- Aim of the exercise: Your job is to print, exactly, the lines in the data below from the line with "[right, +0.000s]" through the line with "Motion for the", both included, and to omit any picture.

- Available data:
──────

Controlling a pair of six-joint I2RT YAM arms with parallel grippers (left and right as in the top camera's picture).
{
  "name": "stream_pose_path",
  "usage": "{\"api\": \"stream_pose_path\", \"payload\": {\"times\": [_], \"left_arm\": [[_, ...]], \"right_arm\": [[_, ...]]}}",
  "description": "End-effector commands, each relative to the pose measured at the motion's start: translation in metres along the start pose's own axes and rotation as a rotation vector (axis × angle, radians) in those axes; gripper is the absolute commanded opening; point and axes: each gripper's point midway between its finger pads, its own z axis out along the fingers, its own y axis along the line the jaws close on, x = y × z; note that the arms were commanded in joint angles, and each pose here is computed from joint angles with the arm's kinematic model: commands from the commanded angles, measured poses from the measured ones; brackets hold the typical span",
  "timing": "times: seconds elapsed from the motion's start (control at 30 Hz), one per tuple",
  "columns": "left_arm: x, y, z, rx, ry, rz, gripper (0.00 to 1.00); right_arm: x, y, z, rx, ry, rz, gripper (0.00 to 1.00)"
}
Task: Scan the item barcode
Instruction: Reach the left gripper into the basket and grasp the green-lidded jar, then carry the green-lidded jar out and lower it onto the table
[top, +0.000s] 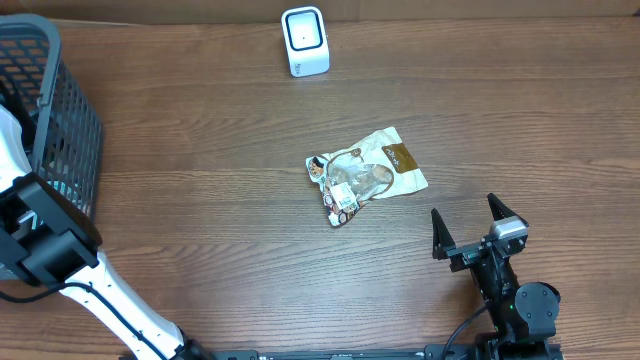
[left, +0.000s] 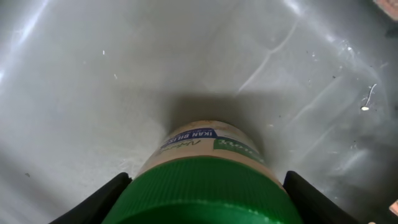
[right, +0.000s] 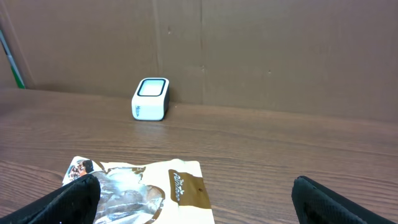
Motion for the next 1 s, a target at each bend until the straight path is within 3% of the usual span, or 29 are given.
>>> {"api": "stream_pose_path", "payload": {"times": [0.0,0.3,0.53,0.7,0.97], "left_arm": [[0.005,0.000,0.008,0.008,0.022,-0.010,0.56],[-0.003,-0.001,-0.005,0.019,0.001,-0.020,0.53],[-0.028,0.001,-0.059,0.039,-0.105,-0.060,0.52],[-0.047,0.003,-0.124,0.070,-0.224,-0.072,0.52],[-0.058,0.010,-0.279,0.151,-0.531,-0.089,0.53]], "right_arm": [[0.001,0.000,0.000,0.000,-0.006,0.003,1.00],[0.001,0.000,0.000,0.000,-0.006,0.003,1.00],[0.001,0.000,0.000,0.000,-0.006,0.003,1.00],[0.001,0.000,0.000,0.000,-0.006,0.003,1.00],[0.001,0.000,0.000,0.000,-0.006,0.003,1.00]]}}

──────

- Written reply:
[right, +0.000s] 
Motion for the next 1 s, a target at each bend until the straight path is within 3% of the usual span, or 29 are given.

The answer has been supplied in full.